Quant à l'entreprise extérieure et ses représentants légaux, ils ont été poursuivis pour avoir mis à la disposition des travailleurs des équipements de protection individuelle (EPI) sans vérification de conformité : en l'espèce, les gilets de sauvetage n'ont pas fait l'objet d'examens annuels de vérification de conformité.

Néanmoins, le tribunal correctionnel a relaxé les prévenus. La veuve a donc fait appel de ce jugement et a vu sa demande accueillie par la cour d'appel (CA). L'entreprise extérieure et le dirigeant de l'entreprise utilisatrice ont alors formé un pourvoi en cassation.

POURQUOI CETTE DECISION?

La Cour de cassation confirme la décision de la CA qui a relevé l'existence de fautes imputables au directeur de l'entreprise utilisatrice, chargé d'assurer la coordination générale des mesures de prévention prises par les chefs d'entreprises extérieures intervenant dans son établissement ou ses chantiers. Ces fautes ont eu pour conséquences le décès de la victime. Ces fautes résultent de l'absence d'inspection préalable commune des lieux de travail et d'identification, dans le plan de prévention, des matériels, installations et dispositifs adaptés qui auraient permis d'éviter la chute.

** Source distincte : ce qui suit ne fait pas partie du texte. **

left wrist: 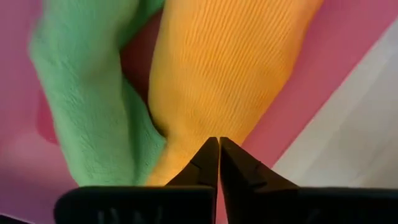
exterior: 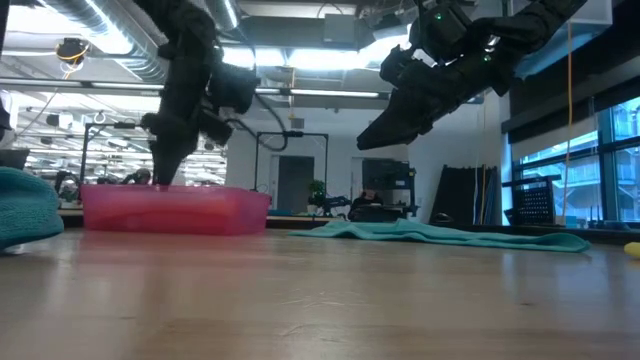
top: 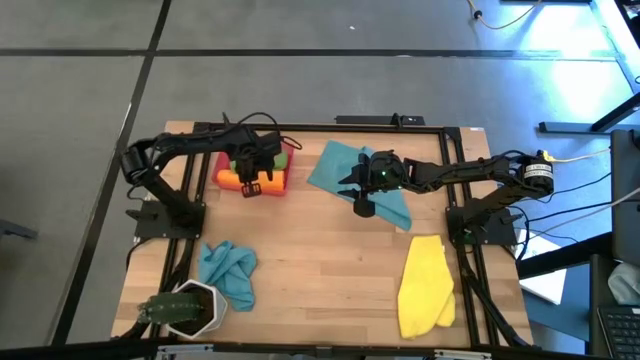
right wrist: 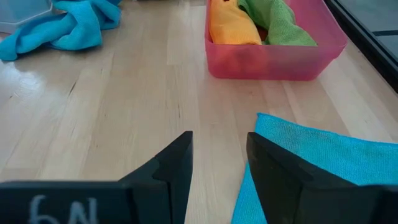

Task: Roll microfiber towels into tight, uniform cylinder then place into a basket
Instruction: Put the rolled green microfiber towel into the red bin

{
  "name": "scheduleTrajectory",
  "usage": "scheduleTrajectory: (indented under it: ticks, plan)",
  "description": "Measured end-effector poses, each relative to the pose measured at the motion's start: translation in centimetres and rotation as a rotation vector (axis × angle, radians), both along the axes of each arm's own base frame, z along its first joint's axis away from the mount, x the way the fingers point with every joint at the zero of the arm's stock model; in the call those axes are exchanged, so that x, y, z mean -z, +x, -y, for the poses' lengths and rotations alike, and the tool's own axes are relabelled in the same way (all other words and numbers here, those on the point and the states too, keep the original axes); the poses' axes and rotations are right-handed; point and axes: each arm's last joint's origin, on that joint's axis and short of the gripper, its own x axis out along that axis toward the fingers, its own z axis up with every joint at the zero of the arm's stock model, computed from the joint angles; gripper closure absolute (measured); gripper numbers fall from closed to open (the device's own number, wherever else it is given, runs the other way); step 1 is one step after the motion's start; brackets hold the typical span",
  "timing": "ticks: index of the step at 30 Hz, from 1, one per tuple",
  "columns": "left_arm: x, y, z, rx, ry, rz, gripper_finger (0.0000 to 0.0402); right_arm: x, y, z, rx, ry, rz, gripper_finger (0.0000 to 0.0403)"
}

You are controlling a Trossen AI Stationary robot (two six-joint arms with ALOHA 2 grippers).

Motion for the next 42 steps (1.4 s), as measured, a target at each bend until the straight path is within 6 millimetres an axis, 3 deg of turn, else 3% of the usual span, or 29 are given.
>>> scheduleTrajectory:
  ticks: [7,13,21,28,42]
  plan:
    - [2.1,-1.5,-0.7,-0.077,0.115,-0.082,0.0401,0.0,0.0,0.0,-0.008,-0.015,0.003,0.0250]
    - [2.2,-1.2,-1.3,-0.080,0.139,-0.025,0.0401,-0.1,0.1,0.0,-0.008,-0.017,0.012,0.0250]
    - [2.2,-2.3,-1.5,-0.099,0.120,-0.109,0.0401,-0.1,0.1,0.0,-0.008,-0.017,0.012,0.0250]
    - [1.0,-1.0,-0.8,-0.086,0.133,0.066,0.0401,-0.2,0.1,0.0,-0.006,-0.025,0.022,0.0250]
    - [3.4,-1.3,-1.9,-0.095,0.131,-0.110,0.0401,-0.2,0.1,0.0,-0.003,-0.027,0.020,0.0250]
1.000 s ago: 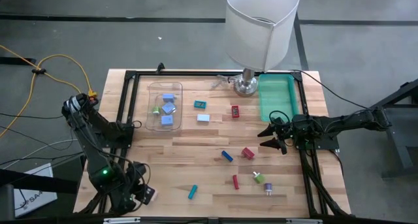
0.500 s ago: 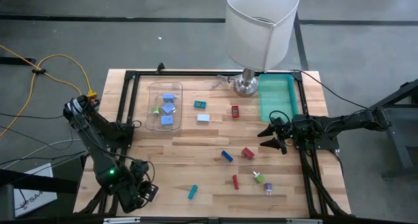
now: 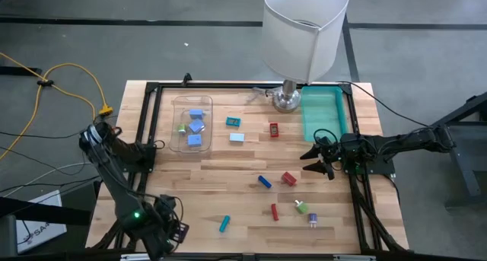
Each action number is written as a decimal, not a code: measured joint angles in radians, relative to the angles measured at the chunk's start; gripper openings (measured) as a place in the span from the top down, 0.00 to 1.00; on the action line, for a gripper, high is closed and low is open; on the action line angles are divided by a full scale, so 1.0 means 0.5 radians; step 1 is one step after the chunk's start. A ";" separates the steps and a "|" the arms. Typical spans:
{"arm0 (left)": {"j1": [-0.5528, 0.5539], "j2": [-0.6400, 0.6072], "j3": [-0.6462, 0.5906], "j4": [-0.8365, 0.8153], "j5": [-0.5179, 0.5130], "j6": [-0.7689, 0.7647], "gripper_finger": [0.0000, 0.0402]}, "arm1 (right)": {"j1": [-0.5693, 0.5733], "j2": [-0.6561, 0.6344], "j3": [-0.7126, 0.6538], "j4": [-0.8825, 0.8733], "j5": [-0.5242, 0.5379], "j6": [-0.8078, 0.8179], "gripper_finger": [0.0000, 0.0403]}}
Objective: Pick & Place Office items
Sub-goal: Put the pink charger adapter into the transparent bin
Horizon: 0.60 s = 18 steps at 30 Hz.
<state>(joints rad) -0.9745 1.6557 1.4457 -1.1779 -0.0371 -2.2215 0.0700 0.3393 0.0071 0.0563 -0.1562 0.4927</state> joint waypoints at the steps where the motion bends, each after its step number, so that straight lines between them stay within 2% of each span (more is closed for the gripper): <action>1: 0.000 0.031 0.010 0.000 0.010 0.007 0.56 | 0.000 0.000 0.000 0.000 0.000 0.000 0.42; 7: 0.000 0.148 0.014 -0.001 0.036 0.034 0.56 | 0.000 0.000 0.000 0.000 0.000 0.000 0.42; 18: 0.000 0.269 0.014 -0.038 -0.059 0.202 0.56 | 0.000 0.000 0.000 0.000 0.000 0.000 0.42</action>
<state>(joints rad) -0.9745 1.7902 1.4528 -1.1969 -0.0664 -2.1206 0.0699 0.3393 0.0071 0.0563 -0.1562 0.4927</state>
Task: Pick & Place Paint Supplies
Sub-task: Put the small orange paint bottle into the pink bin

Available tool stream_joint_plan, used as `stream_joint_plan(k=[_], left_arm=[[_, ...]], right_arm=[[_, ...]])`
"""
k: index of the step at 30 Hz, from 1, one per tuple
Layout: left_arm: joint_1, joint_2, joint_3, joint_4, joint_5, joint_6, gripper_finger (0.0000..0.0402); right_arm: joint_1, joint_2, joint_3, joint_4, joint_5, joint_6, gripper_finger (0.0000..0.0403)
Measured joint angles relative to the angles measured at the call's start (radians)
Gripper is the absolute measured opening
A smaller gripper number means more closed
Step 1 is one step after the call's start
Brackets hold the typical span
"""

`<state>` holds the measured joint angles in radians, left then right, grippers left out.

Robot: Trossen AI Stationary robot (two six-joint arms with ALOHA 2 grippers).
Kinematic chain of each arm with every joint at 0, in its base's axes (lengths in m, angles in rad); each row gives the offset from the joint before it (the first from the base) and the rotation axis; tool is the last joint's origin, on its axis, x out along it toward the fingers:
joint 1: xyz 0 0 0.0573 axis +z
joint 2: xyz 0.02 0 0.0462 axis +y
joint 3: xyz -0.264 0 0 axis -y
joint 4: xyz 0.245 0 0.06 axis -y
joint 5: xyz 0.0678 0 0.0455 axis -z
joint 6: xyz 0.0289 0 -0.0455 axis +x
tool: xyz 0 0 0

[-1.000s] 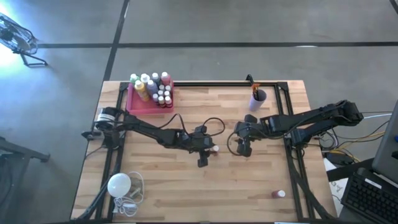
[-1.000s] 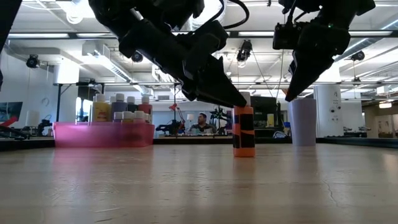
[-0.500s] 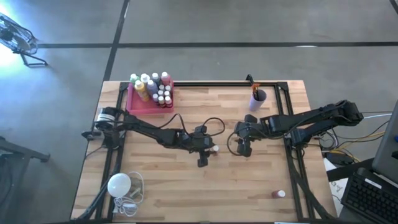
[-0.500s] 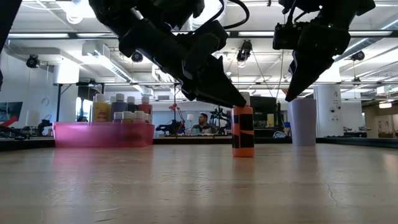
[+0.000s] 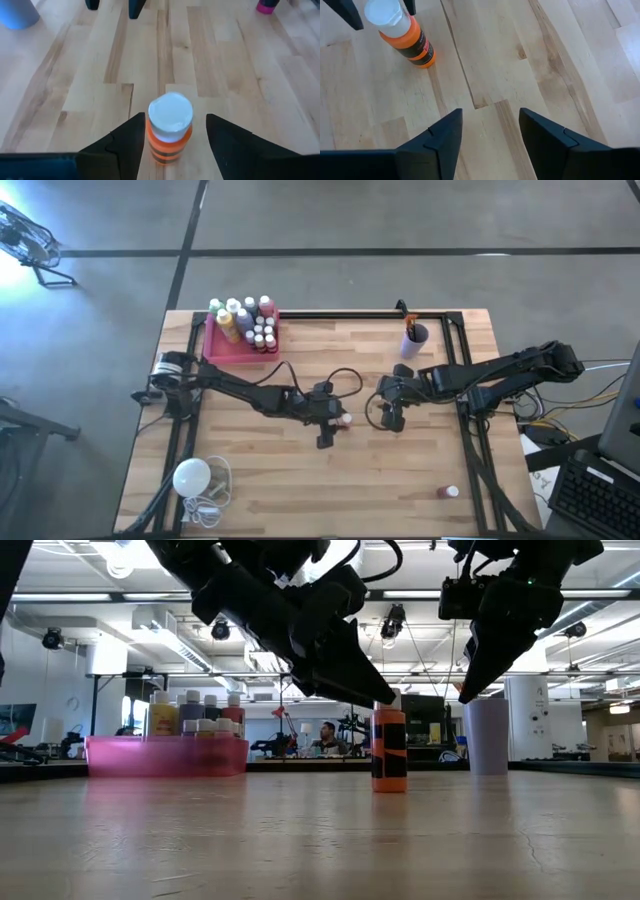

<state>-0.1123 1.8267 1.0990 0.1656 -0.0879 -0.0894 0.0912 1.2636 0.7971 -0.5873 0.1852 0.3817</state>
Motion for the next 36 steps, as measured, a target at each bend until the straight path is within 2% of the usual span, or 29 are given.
stream_joint_plan(k=[11,27,36], left_arm=[[0.000,0.000,0.001,0.043,0.007,0.011,0.0216],[0.006,0.017,0.001,0.063,0.015,0.011,0.0216],[0.012,0.017,0.000,0.065,0.018,0.009,0.0202]], right_arm=[[0.000,0.000,0.000,0.000,0.000,0.000,0.0171],[0.000,0.000,-0.001,0.000,0.000,0.000,0.0201],[0.000,0.000,-0.001,0.000,0.000,0.000,0.0181]])
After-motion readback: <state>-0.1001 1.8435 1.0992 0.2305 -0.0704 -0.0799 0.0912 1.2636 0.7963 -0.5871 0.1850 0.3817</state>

Si le risque de chute a été identifié dans le plan de prévention, la seule mesure préventive envisagée pour le réduire a été le port de gilet de sauvetage, alors que celui-ci préserve le salarié du risque de noyade et non du risque de chute. Dès lors, si le risque ne pouvait être supprimé, il aurait fallu prévoir en amont d'autres mesures préventives contre le risque de chute. De telles mesures auraient été réalisables et ce malgré la configuration spécifique des lieux et les particularités de l'activité de chargement de navires amarrés à un quai faisant partie du domaine public. La Cour de cassation, qui confirme l'arrêt de la CA, rejette donc le pourvoi.

COMMENTAIRE

Pour exclure la responsabilité du directeur de l'entreprise utilisatrice, il aurait fallu que la faute de la victime soit la cause unique et exclusive du dommage, sans qu'aucune faute ne puisse être relevée contre ce directeur. Or, le manquement à son obligation de sécurité de résultat a le caractère d'une faute inexcusable et la faute de la victime ne suffit pas à exonérer le directeur de sa responsabilité.